» WHAT YOU WILL DO: Working from the entries below, tally each line that holds "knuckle". Give the tally and nothing else.

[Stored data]
------
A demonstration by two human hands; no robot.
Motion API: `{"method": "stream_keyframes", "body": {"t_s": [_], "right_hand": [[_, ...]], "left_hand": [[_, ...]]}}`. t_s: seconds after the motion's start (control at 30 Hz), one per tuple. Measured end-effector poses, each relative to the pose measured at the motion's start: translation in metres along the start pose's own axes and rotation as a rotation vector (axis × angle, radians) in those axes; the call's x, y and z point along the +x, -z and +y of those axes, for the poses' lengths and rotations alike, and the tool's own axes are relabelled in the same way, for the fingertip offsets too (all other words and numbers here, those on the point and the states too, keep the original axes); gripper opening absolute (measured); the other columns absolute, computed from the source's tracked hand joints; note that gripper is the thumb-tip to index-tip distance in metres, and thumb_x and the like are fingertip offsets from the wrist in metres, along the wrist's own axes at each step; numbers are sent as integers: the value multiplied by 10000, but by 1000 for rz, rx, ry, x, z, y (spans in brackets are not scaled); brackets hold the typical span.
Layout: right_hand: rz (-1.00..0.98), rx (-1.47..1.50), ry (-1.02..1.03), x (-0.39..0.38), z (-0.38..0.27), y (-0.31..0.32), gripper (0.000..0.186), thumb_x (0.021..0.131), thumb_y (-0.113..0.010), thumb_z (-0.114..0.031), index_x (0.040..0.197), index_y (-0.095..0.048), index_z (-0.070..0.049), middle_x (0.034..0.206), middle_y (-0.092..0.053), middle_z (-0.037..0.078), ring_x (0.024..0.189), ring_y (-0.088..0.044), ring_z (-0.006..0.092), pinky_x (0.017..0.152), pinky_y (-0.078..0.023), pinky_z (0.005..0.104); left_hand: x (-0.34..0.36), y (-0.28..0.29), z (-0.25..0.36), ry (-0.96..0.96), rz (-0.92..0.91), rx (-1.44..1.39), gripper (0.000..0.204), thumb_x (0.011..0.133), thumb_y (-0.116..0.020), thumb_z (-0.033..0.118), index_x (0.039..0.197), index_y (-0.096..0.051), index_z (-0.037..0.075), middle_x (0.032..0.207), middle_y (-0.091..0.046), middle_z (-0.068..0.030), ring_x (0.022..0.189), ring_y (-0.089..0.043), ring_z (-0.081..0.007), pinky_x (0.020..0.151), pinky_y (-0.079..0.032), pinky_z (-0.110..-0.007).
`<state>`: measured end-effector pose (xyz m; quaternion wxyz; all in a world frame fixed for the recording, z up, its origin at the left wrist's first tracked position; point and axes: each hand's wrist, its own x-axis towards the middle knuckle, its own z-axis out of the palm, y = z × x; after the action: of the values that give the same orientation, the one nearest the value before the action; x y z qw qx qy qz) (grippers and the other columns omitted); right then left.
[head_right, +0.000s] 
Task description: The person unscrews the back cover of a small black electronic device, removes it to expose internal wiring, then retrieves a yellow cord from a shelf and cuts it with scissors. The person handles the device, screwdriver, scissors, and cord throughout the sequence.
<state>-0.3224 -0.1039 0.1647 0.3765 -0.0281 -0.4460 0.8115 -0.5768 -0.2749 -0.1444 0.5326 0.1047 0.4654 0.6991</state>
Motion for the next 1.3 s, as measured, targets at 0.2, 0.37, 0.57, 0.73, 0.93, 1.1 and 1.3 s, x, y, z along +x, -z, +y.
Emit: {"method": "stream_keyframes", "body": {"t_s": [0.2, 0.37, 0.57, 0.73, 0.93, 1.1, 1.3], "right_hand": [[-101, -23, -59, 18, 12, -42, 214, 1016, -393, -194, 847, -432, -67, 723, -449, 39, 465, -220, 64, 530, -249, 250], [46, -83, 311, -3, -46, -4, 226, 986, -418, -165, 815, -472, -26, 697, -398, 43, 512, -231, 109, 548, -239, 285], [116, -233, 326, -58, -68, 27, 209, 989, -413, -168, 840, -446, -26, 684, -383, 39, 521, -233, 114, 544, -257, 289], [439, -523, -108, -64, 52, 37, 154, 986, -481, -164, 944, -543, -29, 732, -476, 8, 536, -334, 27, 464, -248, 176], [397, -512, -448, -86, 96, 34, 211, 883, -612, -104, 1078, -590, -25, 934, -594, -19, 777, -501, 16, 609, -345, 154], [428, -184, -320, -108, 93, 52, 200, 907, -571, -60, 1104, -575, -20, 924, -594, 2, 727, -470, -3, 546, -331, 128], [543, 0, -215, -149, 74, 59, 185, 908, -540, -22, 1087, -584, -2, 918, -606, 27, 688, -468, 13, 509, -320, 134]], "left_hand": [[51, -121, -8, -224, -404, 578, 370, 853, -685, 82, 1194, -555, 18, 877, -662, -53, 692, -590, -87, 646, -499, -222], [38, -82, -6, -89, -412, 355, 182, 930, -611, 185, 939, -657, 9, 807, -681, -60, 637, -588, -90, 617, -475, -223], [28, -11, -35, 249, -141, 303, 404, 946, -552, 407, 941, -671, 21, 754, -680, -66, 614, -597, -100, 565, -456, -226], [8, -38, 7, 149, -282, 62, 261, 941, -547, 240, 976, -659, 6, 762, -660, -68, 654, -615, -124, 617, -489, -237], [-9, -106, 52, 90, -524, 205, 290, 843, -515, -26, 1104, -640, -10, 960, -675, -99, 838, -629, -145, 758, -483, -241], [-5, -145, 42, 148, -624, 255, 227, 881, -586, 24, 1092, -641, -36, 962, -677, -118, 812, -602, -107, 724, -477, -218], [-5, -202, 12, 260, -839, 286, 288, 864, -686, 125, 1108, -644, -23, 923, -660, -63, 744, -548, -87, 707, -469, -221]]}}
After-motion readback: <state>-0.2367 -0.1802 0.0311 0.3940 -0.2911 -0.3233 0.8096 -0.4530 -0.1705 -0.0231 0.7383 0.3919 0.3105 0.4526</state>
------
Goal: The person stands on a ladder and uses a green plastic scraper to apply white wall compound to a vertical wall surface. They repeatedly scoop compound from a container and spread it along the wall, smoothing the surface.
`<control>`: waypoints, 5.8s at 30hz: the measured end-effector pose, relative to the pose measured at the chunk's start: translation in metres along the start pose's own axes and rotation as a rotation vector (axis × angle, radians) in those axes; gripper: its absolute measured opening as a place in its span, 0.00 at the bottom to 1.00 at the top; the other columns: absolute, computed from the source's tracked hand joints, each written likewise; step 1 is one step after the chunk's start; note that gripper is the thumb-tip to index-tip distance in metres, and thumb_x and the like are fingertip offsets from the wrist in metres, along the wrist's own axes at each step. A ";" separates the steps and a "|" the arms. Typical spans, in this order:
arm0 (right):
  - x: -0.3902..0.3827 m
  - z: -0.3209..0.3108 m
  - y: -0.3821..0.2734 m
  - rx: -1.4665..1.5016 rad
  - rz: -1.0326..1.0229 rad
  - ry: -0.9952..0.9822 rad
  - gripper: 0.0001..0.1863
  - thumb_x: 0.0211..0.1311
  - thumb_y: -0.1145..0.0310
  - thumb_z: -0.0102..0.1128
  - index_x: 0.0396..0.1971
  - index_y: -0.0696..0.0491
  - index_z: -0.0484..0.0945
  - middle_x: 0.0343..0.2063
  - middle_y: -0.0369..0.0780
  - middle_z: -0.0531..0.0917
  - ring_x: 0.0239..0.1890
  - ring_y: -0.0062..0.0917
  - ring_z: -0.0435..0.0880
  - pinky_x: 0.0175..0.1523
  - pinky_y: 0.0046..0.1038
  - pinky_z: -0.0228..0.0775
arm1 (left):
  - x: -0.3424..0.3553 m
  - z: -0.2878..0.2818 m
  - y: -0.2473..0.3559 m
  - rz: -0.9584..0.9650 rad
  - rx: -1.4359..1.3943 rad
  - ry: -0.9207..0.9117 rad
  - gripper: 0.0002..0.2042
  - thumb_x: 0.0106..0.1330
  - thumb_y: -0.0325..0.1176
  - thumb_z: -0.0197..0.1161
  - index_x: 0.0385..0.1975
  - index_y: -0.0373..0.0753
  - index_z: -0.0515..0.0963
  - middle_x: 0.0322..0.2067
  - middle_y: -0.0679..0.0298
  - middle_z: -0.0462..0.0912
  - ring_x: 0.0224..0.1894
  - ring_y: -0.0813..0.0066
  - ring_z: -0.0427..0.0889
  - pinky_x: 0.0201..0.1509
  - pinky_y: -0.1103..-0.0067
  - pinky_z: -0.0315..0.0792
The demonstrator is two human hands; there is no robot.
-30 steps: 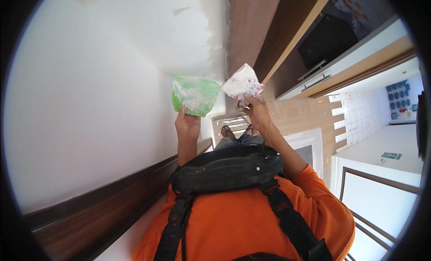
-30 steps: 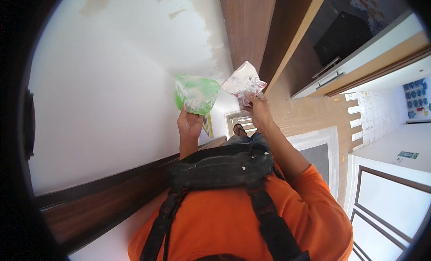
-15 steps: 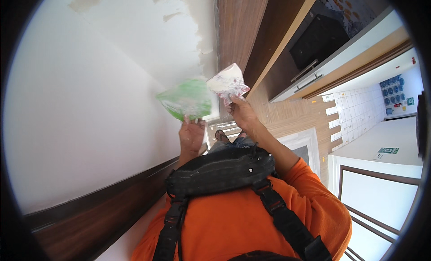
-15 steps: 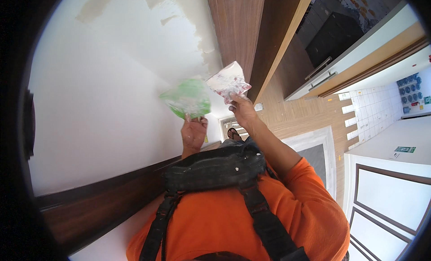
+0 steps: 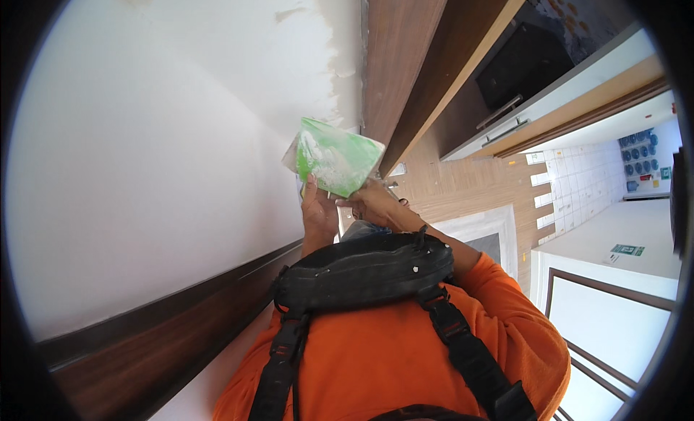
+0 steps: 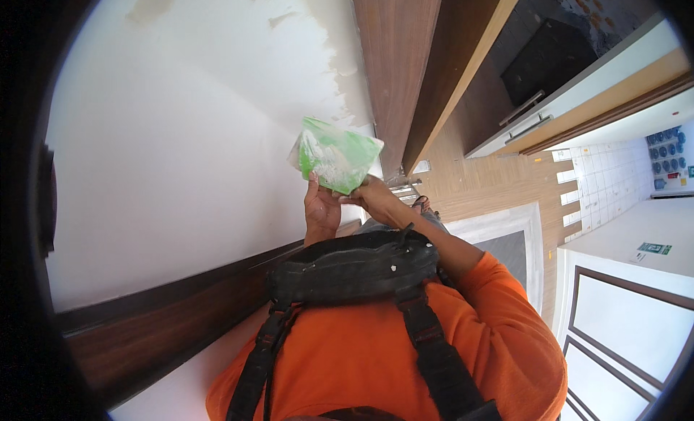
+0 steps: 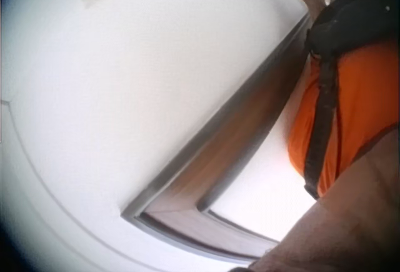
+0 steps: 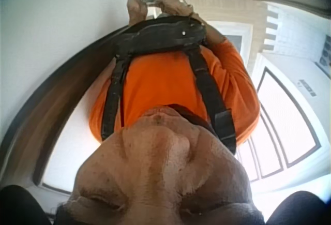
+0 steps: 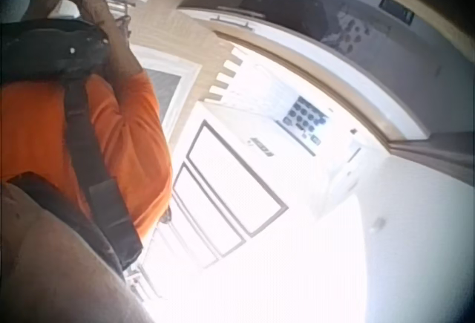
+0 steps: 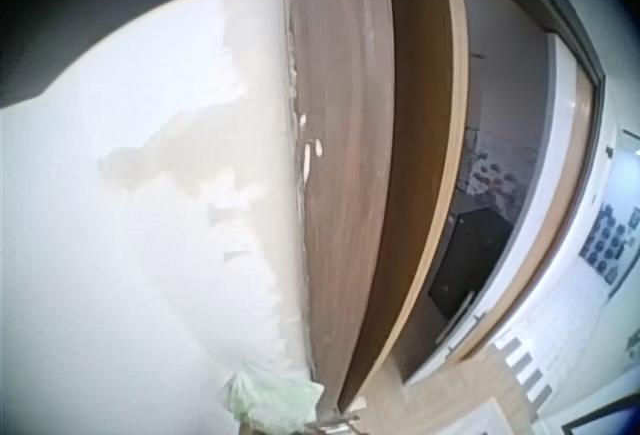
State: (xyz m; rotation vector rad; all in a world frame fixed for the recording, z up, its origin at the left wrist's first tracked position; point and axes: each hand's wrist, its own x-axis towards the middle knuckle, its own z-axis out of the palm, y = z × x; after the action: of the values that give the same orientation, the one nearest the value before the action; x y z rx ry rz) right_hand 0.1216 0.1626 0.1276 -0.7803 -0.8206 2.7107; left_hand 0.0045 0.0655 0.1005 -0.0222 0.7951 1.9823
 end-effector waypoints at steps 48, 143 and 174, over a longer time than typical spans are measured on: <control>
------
» SOLUTION: 2